I'm am supposed to cook one thing for thanksgiving but I'm supposed to find out what to cook my parents won't tell me so I was wondering if you could give me a good recipe for something thats thanksgivingsish type of food


----------



## phatch (Mar 29, 2002)

I think it's more important you bring something you like and think most everyone else will like to the festivities. For a number of years my friend brought tom ka gai thai soup to his family thanksgiving party. Nothing traditional about that and it was welcomed. 

Do a fun bread or roll with a seasonal ingredient. A few years ago, i made sweet potato rolls for the first time and they've become a staple. KYHeirloomer was talking about a pumpkin bread in another thread.

A side dish casserole has it's place. Various potato, pasta (macaroni and cheese) and so on. But use real ingredients, not mixes.

Green bean casserole is a classic. Don't use the canned soup versions, but make a rich bechamel with some half and half and saute the mushrooms yourself with some garlic and thyme. The real fresh ingredients will shine through the standard canned versions everyone is used to.


----------



## pgr555 (Aug 3, 2007)

I would agree... what makes YOU think Turkey day? Or what is one of your favorite foods? Tell us that & we will help you find the right recipe.


----------



## bluezebra (May 19, 2007)

I agree with phatch except on one thing...homemade greenbean casserole should be made with homemade mushroom soup, not a bechamel. 

(How's that for Holiday controversy?  )


----------



## phatch (Mar 29, 2002)

That sounds good too. 

Phil


----------



## bluezebra (May 19, 2007)

Oh man, phatch! You're doin' this all wrong, I tell ya!  (One of the biggest memories of holidays when our dad was alive was the very terse arguments/power battles between "iron fisted hard headed chefs" that their memory of the recipe was the right one. Most especially as it involved my Wawa's turkey dressing.  Each person, specially Mom and Dad had their own memories of how it was sposed to be made and it made very interesting atmospheres in the kitchen...read fighting/shouting/pouting/etc.  Now that Dad's gone and Mom is in "the home" there are rarely any arguments in the kitchen between us girls. My brother doesn't come round too often and the other brother who used to argue too is now dead as well. So our old kitchen battles in the hacienda stadium are long gone. )
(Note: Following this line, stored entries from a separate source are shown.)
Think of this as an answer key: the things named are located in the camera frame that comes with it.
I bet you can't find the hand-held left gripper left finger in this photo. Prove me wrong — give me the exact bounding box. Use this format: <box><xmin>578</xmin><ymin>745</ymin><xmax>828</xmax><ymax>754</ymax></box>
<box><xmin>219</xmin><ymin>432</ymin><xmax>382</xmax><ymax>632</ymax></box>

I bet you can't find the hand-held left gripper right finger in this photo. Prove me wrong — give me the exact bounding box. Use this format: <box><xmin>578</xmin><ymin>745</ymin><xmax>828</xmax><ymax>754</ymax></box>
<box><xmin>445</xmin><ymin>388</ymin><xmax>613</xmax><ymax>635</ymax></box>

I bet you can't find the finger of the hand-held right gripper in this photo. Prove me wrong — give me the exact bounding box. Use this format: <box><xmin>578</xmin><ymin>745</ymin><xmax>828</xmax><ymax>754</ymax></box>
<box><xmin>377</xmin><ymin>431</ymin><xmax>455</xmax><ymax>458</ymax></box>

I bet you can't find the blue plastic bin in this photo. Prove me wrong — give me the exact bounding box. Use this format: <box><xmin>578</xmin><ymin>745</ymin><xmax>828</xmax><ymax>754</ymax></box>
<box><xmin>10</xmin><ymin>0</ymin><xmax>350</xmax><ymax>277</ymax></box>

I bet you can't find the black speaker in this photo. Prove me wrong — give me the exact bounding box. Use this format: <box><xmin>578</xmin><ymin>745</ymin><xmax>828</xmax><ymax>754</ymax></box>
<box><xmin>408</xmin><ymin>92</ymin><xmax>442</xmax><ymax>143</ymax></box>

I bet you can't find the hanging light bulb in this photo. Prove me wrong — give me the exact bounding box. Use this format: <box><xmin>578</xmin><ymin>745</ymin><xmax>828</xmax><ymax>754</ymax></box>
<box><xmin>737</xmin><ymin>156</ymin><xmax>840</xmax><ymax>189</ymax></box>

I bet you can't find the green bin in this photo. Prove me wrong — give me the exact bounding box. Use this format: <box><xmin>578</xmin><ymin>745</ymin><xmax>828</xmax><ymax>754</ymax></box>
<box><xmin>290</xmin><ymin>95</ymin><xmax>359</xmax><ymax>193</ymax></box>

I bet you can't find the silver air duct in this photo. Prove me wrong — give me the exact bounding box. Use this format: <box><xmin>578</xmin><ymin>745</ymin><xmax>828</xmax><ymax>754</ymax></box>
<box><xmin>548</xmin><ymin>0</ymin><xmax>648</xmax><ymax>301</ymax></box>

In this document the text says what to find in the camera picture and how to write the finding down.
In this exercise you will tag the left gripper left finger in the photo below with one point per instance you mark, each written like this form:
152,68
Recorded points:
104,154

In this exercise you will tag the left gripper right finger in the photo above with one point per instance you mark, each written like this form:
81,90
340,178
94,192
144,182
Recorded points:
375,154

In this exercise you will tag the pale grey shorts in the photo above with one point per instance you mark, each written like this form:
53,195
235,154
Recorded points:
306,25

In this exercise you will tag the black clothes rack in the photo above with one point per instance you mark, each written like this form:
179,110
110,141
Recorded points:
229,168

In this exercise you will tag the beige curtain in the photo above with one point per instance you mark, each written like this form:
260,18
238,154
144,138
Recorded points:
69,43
I figured my comment was at least good to get our online family going for some fun debate! Now you ruined my fun! Hahahaha!


----------



## pgr555 (Aug 3, 2007)

OK Blue! I was being polite. I meant it when I said ti think of what yor memories are... makes for exactly what you reminisced about... But I purposely didn't answer the mac & cheese, green bean casserole, etc... Can I just say I am a snob whe it comes to that stuff? Just don't eat that way. My t day would be home made cran sauce, great stuffing, sweet potatoes -- probably with some gooey something, green beans without the mushroom soup, and tons of MY pies... usually make 8 for the 20 people we have! Oh & brownies cause my family doesn't let me in without them
Now we can argue!!!
ready set yell!!!


----------



## bluezebra (May 19, 2007)

Dam, still no argument here!  *pout*. I agree. Again, going back to the traditional Southern thang...we eat the same dishes year in and year out. The only adventurous things we do would be to change up the salad and the veggies lol. Even then, it's usually the old family standbys that we know everyone likes and gets along with...haha!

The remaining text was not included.